Alejandro Mendoza

 

La señora se sube a la combi. Se sienta al fondo. Unos diez minutos después de trasladarse, de la colonia Guerrero 200 a la avenida Ruffo Figueroa, se baja. El chofer de la unidad le pide que pague su pasaje. La señora se admira y dice: “pensé que ya le había pagado”. Todos los pasajeros son testigos del hecho. La señora saca sus seis pesos y le paga al chofer por la ventanilla, luego que se había bajado.

La unidad del transporte público arranca y el chofer comienza a decirle al copiloto que iba con él, conocida del chofer por lo que se ve, con voz fuerte a modo que todos escucharan: “esa señora así hace, nunca quiere pagar su pasaje, ya la conocemos, siempre hace así, hasta el checador la conoce, vive arriba de donde se subió”.

La señora se subió en la colonia Guerrero 200, lo cual quiere decir que vive por la colonia Reforma. Tiene como unos 50 años y se ve de clase media a juzgar por su ropa y los accesorios que portaba.

Veinte años después he tenido la oportunidad de usar el transporte público otra vez. Fueron veinte años de estar inmerso en una dinámica de constante trabajo. Trabajo que a veces nos permitía tener un vehículo oficial de la fuente laboral. Y, por otro lado, también adquirí un automóvil particular. Hasta los 24 años usé el transporte público como medio de transporte.

Las experiencias de trasladarse en una combi son enriquecedoras. Lo había olvidado, siendo sincero. Uno se encuentra con todo tipo de personas que comparten el uso del transporte público.

Cuando fui testigo de la historia antes contada, me motivó a reflexionar sobre la falta de honestidad en las personas. La señora sabía que no había pagado. La observé en todo el trayecto. Su reacción fue de un supuesto asombro en el momento que el chofer le cobró el pasaje al momento de bajarse cuando otra persona pidió la parada. Lo bueno es que pagó.

En la combi va el joven que lleva sus audífonos conectados al celular escuchando música, con sus manos y cabeza sigue el ritmo. Va la jovencita que lleva clavada la mirada en la pantalla de su celular viendo alguna red social, pues ríe sola.

También va la mujer que apenas puede mover su bolsa de sus piernas; su falda es tan corta que no puede distraerse con algún movimiento inapropiado. Van las dos personas conocidas hablando temas personales con total confianza como si nadie más existiera alrededor de ellas. Va el matrimonio de dos jóvenes con su hijita de dos años que lleva en las piernas su mamá, estresados porque se les hizo tarde para llegar a algún lugar, así lo evidencia una llamada de la mamá informando que ya van en camino y que llegaran en unos diez minutos.

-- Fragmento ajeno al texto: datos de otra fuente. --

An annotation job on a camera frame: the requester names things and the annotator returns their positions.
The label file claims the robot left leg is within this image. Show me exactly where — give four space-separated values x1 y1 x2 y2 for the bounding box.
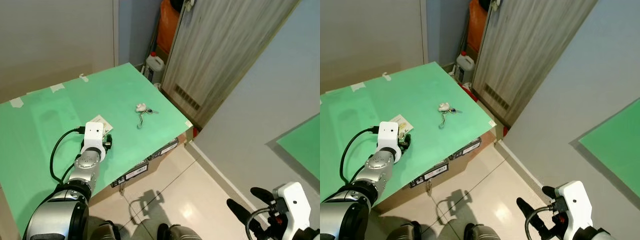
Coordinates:
86 219 122 240
384 221 422 240

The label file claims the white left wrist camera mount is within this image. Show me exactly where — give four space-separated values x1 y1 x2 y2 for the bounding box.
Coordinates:
81 121 105 162
377 121 401 164

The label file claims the green table cover sheet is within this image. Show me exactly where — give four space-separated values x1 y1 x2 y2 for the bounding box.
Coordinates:
0 62 194 236
320 61 498 207

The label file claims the wooden door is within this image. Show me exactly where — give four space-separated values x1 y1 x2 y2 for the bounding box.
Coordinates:
160 0 301 129
471 0 599 127

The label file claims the robot right leg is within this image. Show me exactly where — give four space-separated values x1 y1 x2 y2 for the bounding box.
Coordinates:
462 223 502 240
157 223 202 240

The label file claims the white jug with red cap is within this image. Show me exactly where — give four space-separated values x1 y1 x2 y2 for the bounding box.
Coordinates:
145 51 166 85
454 50 475 85

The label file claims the green wall board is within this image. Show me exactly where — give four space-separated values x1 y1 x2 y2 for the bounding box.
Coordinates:
578 99 640 199
276 114 321 182

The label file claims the small printed paper card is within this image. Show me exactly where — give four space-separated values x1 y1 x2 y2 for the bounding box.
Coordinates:
390 114 415 135
90 115 114 136

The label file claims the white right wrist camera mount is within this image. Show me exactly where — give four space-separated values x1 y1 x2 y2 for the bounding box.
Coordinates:
273 181 312 234
554 180 595 232

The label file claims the robot leg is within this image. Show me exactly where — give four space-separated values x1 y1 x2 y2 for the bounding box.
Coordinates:
86 219 122 240
157 223 202 240
462 223 502 240
384 221 422 240

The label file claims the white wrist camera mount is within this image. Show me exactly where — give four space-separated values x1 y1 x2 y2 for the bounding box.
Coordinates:
81 121 105 162
554 180 595 232
273 181 312 234
377 121 401 164

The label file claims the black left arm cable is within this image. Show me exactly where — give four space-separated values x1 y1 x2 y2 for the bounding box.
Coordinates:
49 127 86 184
339 126 381 185

En el área del chofer va una mujer de copiloto. Tenían un tema de plática, pero cuando ocurrió lo de la señora que no quería pagar el pasaje, cambió su conversación. La señora que “no le gusta pagar su pasaje” se convierte en el tema central de su diálogo. Llevan música de fondo, de la que está de moda, en la narcocultura.

Todos estamos en ese momento compartiendo tiempo y espacio en la combi. Cada quien con sus temas, sus pensamientos, sus mundos. En el trayecto unos bajan y otros suben. Se escuchan pocos saludos. Buenas tardes al subir y gracias al bajar. Sorprendentemente pocos.

Al menos el chofer es un tanto precavido al manejar, aunque rebasa carros. Acelera, frena, vuelve acelerar. Se pega mucho a los demás vehículos. Quiere ganar al semáforo. Quiere ganar a otras combis. Quiere ganar pasaje. Pregunta si alguien baja en la parada, no hay respuesta, desacelera y acelera. Es algo que hace todos los días, o al menos cuando le toca turno.

Llegó a mi destino el centro de la ciudad. Doy gracias y bajo. Una larga fila de combis. De momento parece un tren. Camino y otras historias comienzan.